SIA professor presents research at World Bank

UNIVERSTIY PARK, Pa. -- Penn State School of International Affairs professor and global economics expert Johannes W. Fedderke presented the first part of a research project at the World Bank on Thursday, Feb. 24. Fedderke and three colleagues presented “Diagnosing Deep Roots of Development: Genetics, Disease, and Environmental Factors,” detailing their study of one specific gene, representing a cluster of genetic markers, with the long-term goal of finding a reliable methodology in terms of which to link social outcomes to genetics so as to inform public policy.

Their results were clear on how historic genetic adaptations to disease and ultraviolet radiation exposure have strong causal effects on per capita income. Their research has important policy implications when it comes to helping developing nations with policy remedies.

Fedderke and his colleagues Robert Klitgaard, James MacMurray, and Valerio Naplioni explored the “deep root” acid phosphatase locus 1 (ACP1), with the fundamental proposition that geography influences the distribution and intensity of disease prevalence, which in turn leads to genetic adaptation in human populations, which in turn affects economic development.

The paper is the first to explore the link of a specific genetic marker, acid phosphatase locus 1 (ACP1), to development. The assembled data on the frequencies of ACP1*A, ACP1*B, and ACP1*C alleles is a compilation of 153,090 global genotypes (the largest such genetic undertaking ever), in the populations of 121 countries.

The specific mechanism tested rests on three mutually reinforcing linkages. Ultra-violet radiation (UVR) exposure lowers folate, increases oxidative stress, and increases immune suppression (switch from pro- to anti-inflammatory immune system). Lower folates raise ACP1*B, which in turn combats oxidative stress (by raising glutathione reductase) and strengthens the switch from pro- to anti-inflammatory immune system.

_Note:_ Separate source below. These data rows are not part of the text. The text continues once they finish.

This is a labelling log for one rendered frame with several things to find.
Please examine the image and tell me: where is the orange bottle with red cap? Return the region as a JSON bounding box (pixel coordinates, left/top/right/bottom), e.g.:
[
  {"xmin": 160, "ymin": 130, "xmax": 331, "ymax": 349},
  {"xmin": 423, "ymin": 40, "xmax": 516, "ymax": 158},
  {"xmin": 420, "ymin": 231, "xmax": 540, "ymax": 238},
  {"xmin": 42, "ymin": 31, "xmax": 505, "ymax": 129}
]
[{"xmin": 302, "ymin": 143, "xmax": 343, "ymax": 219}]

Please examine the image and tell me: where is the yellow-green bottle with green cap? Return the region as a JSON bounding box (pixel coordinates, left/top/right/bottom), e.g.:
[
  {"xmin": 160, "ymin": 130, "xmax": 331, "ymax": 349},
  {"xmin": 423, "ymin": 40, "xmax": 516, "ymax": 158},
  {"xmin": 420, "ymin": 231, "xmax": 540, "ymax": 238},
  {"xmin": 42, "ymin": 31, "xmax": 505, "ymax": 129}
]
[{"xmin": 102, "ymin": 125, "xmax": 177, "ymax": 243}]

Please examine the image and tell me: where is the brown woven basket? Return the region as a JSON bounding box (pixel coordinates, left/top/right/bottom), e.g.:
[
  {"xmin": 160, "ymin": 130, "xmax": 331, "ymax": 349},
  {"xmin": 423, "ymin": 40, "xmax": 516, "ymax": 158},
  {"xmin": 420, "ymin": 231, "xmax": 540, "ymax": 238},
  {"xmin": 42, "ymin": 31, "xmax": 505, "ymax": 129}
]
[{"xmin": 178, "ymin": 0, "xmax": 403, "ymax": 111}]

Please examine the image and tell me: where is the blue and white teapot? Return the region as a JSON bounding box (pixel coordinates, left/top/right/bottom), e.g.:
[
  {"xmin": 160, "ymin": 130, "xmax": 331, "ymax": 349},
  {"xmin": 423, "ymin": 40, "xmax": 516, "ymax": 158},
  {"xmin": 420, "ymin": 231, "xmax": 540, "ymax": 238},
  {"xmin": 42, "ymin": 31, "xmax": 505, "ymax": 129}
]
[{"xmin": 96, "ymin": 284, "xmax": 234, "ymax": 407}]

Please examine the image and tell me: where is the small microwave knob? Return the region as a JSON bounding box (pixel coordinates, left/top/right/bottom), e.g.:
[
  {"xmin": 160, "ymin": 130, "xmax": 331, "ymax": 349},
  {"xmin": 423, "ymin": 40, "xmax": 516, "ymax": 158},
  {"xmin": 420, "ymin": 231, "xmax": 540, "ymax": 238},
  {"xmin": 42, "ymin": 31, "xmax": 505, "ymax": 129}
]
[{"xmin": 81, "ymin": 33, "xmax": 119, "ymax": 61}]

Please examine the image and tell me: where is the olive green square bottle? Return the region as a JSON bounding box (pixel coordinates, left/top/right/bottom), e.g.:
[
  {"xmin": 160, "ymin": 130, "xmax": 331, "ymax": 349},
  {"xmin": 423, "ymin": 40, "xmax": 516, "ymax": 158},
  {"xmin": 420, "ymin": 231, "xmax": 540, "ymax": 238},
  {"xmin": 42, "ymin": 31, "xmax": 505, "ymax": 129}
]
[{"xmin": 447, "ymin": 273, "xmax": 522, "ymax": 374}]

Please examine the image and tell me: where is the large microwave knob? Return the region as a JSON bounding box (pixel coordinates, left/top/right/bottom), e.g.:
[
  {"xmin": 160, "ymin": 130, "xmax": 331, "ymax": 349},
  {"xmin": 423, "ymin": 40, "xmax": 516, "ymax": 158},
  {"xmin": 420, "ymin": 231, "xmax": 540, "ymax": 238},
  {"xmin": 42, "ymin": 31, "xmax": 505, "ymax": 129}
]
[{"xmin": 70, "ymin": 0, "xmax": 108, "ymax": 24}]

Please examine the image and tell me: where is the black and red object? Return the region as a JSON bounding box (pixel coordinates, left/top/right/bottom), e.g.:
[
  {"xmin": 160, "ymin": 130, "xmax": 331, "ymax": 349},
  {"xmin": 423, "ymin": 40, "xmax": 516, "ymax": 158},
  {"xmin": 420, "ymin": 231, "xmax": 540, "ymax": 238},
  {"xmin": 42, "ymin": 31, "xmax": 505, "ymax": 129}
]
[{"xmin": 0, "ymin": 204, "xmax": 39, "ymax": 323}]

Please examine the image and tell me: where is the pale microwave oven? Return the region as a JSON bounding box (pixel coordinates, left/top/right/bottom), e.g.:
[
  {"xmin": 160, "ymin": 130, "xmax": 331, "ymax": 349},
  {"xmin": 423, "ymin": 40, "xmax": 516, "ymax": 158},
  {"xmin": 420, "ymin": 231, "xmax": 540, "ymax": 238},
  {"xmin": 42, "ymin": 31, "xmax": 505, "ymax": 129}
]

In order to defend against DNA and tissue damage, equatorial populations have been under substantial selection pressure. Alleles that increase pro-inflammatory responses were positively selected for, while anti-inflammatory alleles were selected against, with considerable behavioral and reproductive cost. Specifically, studies have noted that while genetic adaptations may resist certain diseases, they also cause side effects that affect drivers of development ranging from energy to learning ability to values and preferred modes of social organization.

Empirical tests, accounting for a wide range of methodological and substantive robustness checks, provide strong and robust evidence consistent with the hypothesized mechanism.

The core policy implication is benign: Vitamin B and associated nutrient treatment and continuation of disease abatement. Despite the fact that the root of development here is deep, the implication is not developmental predestination, but concrete and practical policy intervention.

Fedderke and his co-researchers will continue with this project for the next few years.